▸ Try it: Set the data down again, exactly as it reads, but without the pictures.

▸ Dataset content:
-------
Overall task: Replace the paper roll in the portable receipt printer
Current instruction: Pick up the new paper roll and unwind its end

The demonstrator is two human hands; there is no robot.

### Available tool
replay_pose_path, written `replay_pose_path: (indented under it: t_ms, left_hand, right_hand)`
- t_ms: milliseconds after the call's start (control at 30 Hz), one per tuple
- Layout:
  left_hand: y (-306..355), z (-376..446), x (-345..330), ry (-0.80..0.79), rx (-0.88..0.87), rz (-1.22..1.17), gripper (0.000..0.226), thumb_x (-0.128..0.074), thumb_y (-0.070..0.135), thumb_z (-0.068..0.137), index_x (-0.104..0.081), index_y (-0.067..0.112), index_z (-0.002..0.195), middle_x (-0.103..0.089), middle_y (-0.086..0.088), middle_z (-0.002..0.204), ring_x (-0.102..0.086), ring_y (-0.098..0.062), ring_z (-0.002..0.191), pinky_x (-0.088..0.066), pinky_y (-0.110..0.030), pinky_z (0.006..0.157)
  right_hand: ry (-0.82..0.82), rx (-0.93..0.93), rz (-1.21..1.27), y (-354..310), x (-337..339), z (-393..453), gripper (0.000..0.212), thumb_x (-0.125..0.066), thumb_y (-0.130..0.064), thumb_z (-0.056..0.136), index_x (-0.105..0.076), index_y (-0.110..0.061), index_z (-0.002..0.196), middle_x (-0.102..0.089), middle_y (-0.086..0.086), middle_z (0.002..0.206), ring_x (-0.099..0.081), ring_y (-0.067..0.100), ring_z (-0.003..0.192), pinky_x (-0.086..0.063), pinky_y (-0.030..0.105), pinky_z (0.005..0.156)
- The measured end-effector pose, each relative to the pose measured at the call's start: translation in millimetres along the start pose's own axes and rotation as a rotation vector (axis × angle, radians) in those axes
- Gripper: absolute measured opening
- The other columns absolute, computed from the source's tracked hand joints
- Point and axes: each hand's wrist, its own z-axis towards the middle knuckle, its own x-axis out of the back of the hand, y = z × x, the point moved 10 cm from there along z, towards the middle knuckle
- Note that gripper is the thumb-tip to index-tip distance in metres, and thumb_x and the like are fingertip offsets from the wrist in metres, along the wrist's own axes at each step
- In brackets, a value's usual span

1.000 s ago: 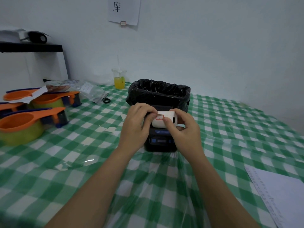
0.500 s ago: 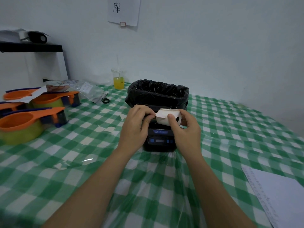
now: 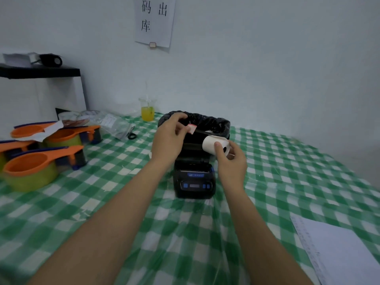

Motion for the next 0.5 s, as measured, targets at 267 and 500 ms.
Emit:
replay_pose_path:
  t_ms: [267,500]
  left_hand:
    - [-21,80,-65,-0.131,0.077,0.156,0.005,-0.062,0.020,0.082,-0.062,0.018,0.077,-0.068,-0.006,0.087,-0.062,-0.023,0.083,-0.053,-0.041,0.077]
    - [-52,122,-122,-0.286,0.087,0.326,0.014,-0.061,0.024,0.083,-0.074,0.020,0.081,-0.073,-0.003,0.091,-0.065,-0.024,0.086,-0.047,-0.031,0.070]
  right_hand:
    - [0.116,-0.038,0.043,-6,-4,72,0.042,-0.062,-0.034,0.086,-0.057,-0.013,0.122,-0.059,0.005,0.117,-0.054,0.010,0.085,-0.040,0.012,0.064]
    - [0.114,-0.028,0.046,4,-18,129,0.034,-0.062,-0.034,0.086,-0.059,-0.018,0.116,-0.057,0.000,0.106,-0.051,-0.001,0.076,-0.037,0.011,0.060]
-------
▸ Result of the task:
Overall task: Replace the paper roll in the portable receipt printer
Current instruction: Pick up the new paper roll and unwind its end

The demonstrator is two human hands; there is no robot.

### Available tool
replay_pose_path, written `replay_pose_path: (indented under it: t_ms, left_hand, right_hand)`
- t_ms: milliseconds after the call's start (control at 30 Hz), one per tuple
- Layout:
  left_hand: y (-306..355), z (-376..446), x (-345..330), ry (-0.80..0.79), rx (-0.88..0.87), rz (-1.22..1.17), gripper (0.000..0.226), thumb_x (-0.128..0.074), thumb_y (-0.070..0.135), thumb_z (-0.068..0.137), index_x (-0.104..0.081), index_y (-0.067..0.112), index_z (-0.002..0.195), middle_x (-0.103..0.089), middle_y (-0.086..0.088), middle_z (-0.002..0.204), ring_x (-0.102..0.086), ring_y (-0.098..0.062), ring_z (-0.002..0.191), pinky_x (-0.088..0.066), pinky_y (-0.110..0.030), pinky_z (0.006..0.157)
  right_hand: ry (-0.82..0.82), rx (-0.93..0.93), rz (-1.21..1.27), y (-354..310), x (-337..339), z (-393..453), gripper (0.000..0.212), thumb_x (-0.125..0.066), thumb_y (-0.130..0.064), thumb_z (-0.056..0.136), index_x (-0.105..0.076), index_y (-0.110..0.061), index_z (-0.002..0.196), middle_x (-0.102..0.089), middle_y (-0.086..0.086), middle_z (0.002..0.206), ring_x (-0.099..0.081), ring_y (-0.067..0.100), ring_z (-0.003..0.192), pinky_x (-0.086..0.063), pinky_y (-0.030..0.105), pinky_z (0.005..0.156)
- The measured end-effector pose, each relative to the pose measured at the call's start: translation in millimetres along the start pose's own axes and rotation as a rotation vector (axis × angle, radians) in those axes
- Gripper: absolute measured opening
- The other columns absolute, computed from the source's tracked hand joints
- Point and axes: each hand's wrist, its own z-axis towards the middle knuckle, its own x-axis out of the back of the hand, y = z × x, the point moved 10 cm from there along z, towards the middle knuckle
- Note that gripper is the thumb-tip to index-tip distance in metres, and thumb_x and the like are fingertip offsets from the wrist in metres, along the wrist's own axes at each step
- In brackets, a value's usual span

1.000 s ago: 
0.500 s ago: 
now: 

Motion for the next 0.5 s, as measured, targets at 267 and 500 ms.
Emit:
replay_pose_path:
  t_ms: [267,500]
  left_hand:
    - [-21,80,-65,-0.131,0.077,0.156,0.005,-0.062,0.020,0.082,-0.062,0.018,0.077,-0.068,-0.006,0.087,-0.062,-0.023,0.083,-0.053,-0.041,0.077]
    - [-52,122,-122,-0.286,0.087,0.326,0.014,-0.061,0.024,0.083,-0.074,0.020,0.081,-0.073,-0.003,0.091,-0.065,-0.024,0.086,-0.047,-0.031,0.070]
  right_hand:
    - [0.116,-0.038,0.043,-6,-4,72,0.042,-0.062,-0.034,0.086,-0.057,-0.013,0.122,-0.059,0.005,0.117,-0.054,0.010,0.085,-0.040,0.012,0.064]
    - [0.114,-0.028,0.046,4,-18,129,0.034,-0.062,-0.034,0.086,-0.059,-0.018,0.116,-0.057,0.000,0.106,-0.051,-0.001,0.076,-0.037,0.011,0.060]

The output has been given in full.